*** Opening of Data excerpt ***
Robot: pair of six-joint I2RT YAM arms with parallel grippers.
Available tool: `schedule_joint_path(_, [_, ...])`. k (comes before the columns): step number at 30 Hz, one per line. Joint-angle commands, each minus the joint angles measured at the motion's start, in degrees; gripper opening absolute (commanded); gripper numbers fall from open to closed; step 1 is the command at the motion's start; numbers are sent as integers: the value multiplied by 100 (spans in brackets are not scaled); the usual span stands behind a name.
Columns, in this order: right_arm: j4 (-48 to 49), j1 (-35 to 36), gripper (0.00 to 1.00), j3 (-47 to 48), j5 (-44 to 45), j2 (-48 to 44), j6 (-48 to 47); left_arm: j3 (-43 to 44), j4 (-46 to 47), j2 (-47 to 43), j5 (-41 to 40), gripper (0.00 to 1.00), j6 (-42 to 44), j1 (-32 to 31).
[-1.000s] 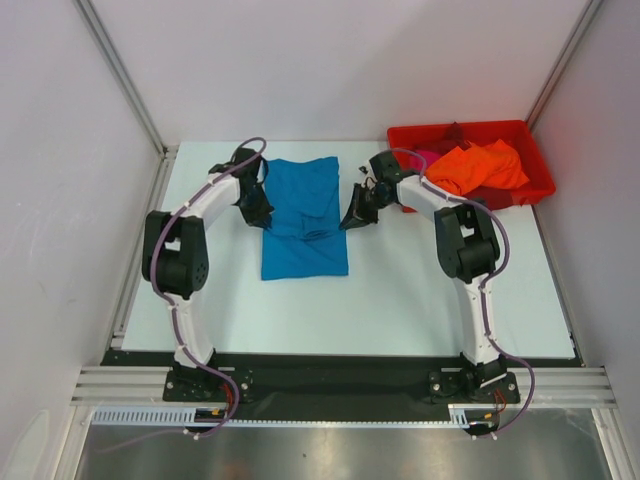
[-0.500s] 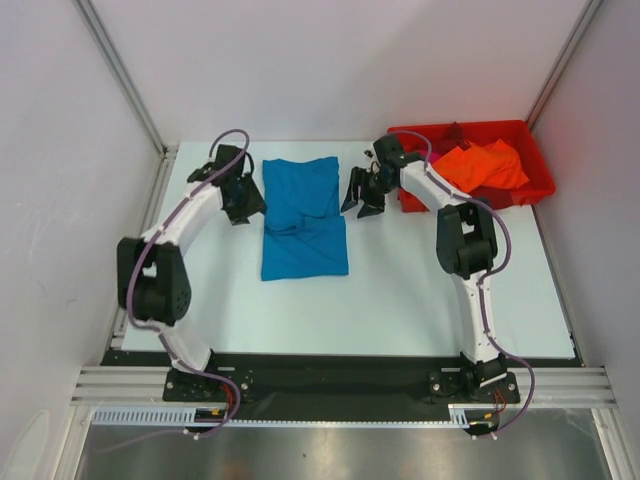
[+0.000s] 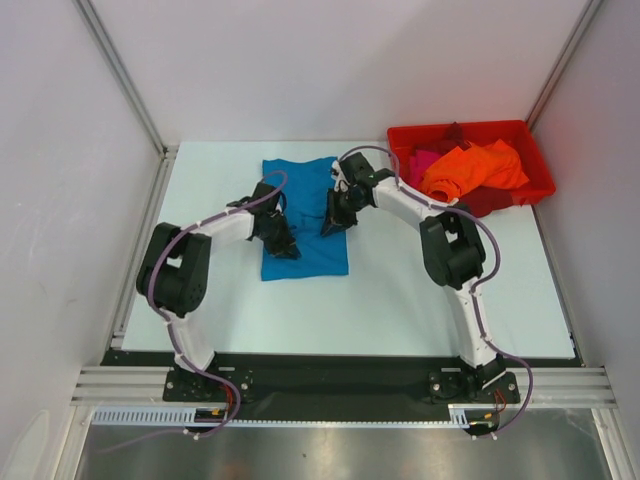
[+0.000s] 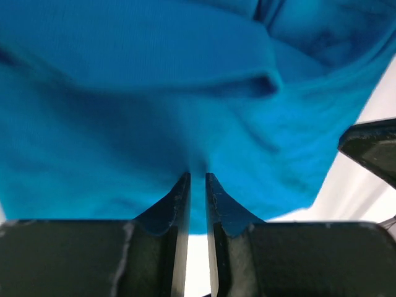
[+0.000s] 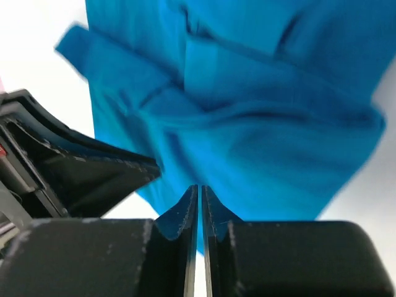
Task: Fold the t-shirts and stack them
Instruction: Fold the tshirt
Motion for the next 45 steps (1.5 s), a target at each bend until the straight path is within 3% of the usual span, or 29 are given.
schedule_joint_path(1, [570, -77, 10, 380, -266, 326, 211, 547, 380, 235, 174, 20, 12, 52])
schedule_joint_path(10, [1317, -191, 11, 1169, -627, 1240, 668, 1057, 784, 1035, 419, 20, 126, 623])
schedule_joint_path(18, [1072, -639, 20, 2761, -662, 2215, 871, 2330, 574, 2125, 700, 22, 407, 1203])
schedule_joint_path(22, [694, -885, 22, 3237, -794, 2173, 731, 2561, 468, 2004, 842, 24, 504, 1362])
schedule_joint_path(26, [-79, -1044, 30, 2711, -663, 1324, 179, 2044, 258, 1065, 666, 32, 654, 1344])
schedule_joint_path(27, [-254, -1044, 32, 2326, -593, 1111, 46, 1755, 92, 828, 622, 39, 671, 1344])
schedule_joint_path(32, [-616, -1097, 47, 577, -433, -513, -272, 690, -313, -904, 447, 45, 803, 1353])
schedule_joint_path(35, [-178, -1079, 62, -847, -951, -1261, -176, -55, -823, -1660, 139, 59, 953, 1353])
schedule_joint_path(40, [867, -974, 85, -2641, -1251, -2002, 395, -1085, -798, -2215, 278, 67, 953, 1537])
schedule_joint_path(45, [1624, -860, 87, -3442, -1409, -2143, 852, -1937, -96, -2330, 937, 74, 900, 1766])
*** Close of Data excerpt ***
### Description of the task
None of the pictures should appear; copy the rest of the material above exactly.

### Exercise solution
Robot: pair of six-joint I2RT YAM arms with parallel grippers.
Available tool: `schedule_joint_path(_, [_, ...])`. k (comes before the columns): step number at 30 Hz, one per line. Joint-angle commands, each minus the joint angles measured at the motion's start, in degrees; gripper opening absolute (commanded); gripper numbers fall from open to closed; step 1 is the command at the motion's start; numbers are sent as integers: the value multiplied by 100 (spans in brackets are not scaled); the usual span stands behind a name.
Columns, in this order: right_arm: j4 (-48 to 49), j1 (-35 to 36), gripper (0.00 to 1.00), j3 (-47 to 48), j5 (-44 to 45), j2 (-48 to 44), j6 (-48 to 47); left_arm: j3 (-43 to 44), j4 (-46 to 47), j2 (-47 to 43), j5 (-41 to 40), gripper (0.00 to 1.00), j6 (-42 to 44), j1 (-32 to 31).
[-1.000s] 
[-0.500s] 
[+0.000s] 
[+0.000s] 
[+0.000s] 
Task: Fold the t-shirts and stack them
Instruction: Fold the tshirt
Motion for the next 45 steps (1.5 s), a target at each bend until the straight path is within 3% of the usual span, or 29 are given.
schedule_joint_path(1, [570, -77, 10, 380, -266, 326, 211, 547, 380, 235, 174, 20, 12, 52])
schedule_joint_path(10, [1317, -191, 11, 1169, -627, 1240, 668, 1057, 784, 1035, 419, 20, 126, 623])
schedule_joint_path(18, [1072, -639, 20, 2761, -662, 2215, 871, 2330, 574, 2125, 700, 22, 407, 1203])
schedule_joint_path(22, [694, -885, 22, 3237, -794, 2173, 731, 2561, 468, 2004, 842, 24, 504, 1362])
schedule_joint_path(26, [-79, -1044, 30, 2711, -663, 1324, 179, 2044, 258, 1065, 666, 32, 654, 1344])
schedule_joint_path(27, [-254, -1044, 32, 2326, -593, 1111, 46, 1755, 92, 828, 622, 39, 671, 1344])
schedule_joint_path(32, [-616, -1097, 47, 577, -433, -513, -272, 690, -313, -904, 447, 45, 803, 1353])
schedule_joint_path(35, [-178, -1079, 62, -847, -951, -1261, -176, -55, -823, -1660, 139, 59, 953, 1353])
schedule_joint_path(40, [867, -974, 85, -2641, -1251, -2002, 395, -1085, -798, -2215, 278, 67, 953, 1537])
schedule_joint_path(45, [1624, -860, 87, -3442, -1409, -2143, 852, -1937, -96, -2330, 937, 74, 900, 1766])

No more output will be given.